What you are asked to do – Could you filter the data below down to the lines that hold the word "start"?

Information shown –
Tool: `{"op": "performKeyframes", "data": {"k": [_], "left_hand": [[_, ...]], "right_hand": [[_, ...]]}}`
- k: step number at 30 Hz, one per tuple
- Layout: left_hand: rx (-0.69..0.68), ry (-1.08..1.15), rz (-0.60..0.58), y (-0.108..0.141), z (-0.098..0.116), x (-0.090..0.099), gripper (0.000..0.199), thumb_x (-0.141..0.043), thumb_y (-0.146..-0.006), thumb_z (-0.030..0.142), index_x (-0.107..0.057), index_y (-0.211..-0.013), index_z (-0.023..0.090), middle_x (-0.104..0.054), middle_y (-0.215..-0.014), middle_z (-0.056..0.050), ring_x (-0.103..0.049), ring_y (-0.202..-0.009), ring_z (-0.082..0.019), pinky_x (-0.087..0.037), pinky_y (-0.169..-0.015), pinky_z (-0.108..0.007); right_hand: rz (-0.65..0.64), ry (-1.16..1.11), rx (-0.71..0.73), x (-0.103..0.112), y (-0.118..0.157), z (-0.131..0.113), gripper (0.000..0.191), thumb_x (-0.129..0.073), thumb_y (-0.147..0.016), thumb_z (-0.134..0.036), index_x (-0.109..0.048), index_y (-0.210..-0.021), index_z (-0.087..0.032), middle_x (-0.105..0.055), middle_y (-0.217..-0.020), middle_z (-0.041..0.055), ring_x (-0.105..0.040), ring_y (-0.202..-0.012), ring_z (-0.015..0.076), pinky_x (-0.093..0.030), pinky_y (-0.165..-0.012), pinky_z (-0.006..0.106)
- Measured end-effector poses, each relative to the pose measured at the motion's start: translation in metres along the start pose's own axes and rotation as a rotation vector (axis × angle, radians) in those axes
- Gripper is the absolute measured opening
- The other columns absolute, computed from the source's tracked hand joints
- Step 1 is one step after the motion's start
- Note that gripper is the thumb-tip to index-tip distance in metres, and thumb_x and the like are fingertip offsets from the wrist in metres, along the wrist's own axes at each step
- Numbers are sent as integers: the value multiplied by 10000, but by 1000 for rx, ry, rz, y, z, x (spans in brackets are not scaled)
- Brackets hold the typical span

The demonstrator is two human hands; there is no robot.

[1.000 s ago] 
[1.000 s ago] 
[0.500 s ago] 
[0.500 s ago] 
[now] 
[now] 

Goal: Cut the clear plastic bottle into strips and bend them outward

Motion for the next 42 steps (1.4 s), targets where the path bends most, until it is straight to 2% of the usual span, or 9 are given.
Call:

Result of the exercise –
- Measured end-effector poses, each relative to the pose measured at the motion's start: translation in metres along the start pose's own axes and rotation as a rotation vector (axis × angle, radians) in those axes
- Step 1 is one step after the motion's start

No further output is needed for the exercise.